Los amigos de Ocaña comentan también que el sevillano no tenía horario para trabajar. “Era incansable, y a veces llegaba por la mañana a casa mostrando lo que había pintado la noche anterior”, afirma Nazario. “Una mañana, se presentó con la cabeza de un angelito que había modelado con su propia mierda (a la que luego había dado varias capas de barniz para disimular el olor). Podía pintar con la cama repleta de chulos; con el gato arañando el lienzo; vestida con un roquete de monaguillo; con el disco de Lole y Manuel o de Édith Piaf a toda pastilla, o con la comida pegándose en la cocina. Su gracia, sus bromas y socarronería atraía a los hombres que, en muchas ocasiones, se dejaban trajinar cayendo en sus redes. Decía que ligaba más por pesada que por sus encantos. Pero no era verdad: sus encantos hacían que los chulos no solo no le cobrasen, sino que, enviados a hacerle favores a alguna amiga ‘intelectual’ rica, volvían con el dinero conseguido y lo invitaban a comer en un restaurante”.

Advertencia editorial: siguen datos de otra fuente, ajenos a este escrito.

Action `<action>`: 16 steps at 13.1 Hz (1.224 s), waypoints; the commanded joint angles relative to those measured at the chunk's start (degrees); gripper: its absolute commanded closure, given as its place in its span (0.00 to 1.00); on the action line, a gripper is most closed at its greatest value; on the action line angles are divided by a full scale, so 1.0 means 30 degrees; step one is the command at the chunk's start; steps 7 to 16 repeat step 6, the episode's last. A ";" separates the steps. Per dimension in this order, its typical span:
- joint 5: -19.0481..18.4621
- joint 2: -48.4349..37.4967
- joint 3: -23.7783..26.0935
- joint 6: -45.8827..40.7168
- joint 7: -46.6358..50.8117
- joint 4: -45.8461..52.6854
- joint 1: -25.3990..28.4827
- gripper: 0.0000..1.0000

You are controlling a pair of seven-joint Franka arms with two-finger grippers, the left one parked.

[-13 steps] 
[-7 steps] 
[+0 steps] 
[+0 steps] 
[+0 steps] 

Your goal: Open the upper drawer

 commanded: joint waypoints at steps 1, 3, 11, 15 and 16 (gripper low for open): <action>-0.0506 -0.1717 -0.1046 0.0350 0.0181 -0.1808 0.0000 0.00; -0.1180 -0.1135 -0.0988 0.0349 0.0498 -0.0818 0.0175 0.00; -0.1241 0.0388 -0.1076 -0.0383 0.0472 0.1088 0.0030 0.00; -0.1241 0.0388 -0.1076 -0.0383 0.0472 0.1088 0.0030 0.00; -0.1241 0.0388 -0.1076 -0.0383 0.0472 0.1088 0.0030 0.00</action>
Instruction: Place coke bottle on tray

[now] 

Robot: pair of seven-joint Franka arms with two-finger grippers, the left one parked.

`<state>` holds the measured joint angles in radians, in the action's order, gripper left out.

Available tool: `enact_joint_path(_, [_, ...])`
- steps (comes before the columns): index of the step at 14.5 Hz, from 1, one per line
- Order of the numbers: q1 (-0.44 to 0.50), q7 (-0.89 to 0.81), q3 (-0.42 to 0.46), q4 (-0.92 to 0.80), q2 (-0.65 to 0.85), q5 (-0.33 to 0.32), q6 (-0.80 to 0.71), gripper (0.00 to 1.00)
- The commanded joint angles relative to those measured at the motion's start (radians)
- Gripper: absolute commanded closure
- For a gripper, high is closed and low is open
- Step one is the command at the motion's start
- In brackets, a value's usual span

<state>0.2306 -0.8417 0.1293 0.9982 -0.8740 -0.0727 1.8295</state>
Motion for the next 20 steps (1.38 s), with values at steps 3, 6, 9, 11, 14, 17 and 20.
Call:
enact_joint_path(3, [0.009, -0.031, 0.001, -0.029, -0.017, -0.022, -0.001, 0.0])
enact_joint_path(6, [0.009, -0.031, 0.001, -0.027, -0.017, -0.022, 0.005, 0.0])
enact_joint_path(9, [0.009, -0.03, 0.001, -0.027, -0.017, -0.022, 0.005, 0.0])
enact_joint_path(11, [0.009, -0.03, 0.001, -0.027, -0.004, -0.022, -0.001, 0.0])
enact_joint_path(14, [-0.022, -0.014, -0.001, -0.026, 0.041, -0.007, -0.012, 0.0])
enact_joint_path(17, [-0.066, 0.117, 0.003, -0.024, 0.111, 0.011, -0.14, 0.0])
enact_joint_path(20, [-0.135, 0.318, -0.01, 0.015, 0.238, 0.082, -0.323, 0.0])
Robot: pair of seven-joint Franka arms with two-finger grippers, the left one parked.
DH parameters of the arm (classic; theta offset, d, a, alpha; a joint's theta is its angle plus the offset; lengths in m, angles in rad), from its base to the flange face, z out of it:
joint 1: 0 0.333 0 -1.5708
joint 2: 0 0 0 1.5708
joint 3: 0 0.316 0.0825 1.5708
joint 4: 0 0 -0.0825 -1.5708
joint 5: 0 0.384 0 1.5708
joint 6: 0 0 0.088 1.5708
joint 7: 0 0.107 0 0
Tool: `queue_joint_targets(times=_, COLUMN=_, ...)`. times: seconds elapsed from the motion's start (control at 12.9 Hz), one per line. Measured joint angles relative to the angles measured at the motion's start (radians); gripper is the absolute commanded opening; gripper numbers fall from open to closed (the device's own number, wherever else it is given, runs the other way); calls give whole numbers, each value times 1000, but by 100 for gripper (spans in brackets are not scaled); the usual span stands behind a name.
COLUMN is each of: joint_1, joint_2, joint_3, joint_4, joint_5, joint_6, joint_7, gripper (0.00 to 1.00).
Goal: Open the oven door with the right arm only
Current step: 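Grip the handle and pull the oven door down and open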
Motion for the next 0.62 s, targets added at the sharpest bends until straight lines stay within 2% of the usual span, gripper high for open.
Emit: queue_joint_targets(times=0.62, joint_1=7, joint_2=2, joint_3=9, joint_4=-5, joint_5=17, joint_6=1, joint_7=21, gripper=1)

Nunca le faltaron los amoríos a Ocaña. Aunque, tal y como señaló en alguna que otra entrevista el propio artista, las relaciones de pareja monógamas no estaban hechas para un espíritu libre como él. “Siempre estoy libre. Las relaciones de dependencia son muy enajenantes. Odio el contubernio. Mis amores son de semanas o meses. Soy totalmente infiel”, dijo una vez a un periodista. Era un culo inquieto y atrevido que siempre estuvo buscando crecer personal y profesionalmente. Por eso, aceptó encantado la oferta de la revista Party para posar desnudo en sus páginas interiores. O esa otra del barcelonés Ventura Pons, que le propuso protagonizar Ocaña, retrato intermitente (1978), un documental de culto —que fue seleccionado en el Festival de Cannes— donde el director de cine mostraría la realidad de la Barcelona de la transición, al mismo tiempo que daría a conocer al público a la persona detrás del transgresor artista, y otorgaría visibilidad a cuestiones como la identidad queer, el travestismo o la hipocresía burguesa. “De que Ocaña era ambicioso no cabe la menor duda”, apunta Onliyú. “Él mismo contaba a quien quisiera oírle que se proponía ser ‘la reina más reina de todas las reinas’, quiera decir eso lo que sea. Le encantaba que le fotografiaran, que le adularan y hasta que le veneraran. Pero había, como si dijéramos, una cierta ciclotimia en su ambición. Y, a veces, le daba todo lo mismo”.

Y como todo en la historia del genuino Ocaña ha de ser espectacular, cabe señalar que ya solo el episodio de su temprana muerte daría para una película tragicómica. En el verano de 1983, el artista regresó a su pueblo para descansar unos días. Estando allí, se animó a participar en un desfile infantil organizado por la Asociación de la Semana de la Juventud. Ocaña apareció en el evento disfrazado de sol, con un elaborado vestido de papel y tela que él mismo había fabricado. Ya al final del recorrido, las bengalas que adornaban el disfraz se incendiaron accidentalmente y prendieron el traje, causándole quemaduras de primer y segundo grado. “Los tratamientos para curar las quemaduras no tuvieron en cuenta la fragilidad del hígado a consecuencia de la hepatitis [que había tenido] (él no dijo nada y los médicos no lo descubrieron), por lo que se sucedieron las complicaciones, muriendo a los pocos días en el hospital [García Morato] de Sevilla”, apostilla Nazario. “El fotógrafo que había hecho un seguimiento de la comitiva que había recorrido el pueblo con chicos disfrazados con gigantes y cabezudos, al visitar a Ocaña, que estaba en su casa a la espera de que llegara una ambulancia que lo condujera al hospital de Sevilla, fue increpado por el artista mitómano diciéndole: ‘¿Me has hecho fotos cuando estaba ardiendo?’. El chico le respondió que había tirado la cámara y había corrido a auxiliarle. La gran diva, frustrada, respondió: ‘Pues chico, ¡te has perdido la foto de tu vida!’. Ella debió querer decir ‘de nuestras vidas’ pero, discretamente, omitió el plural”.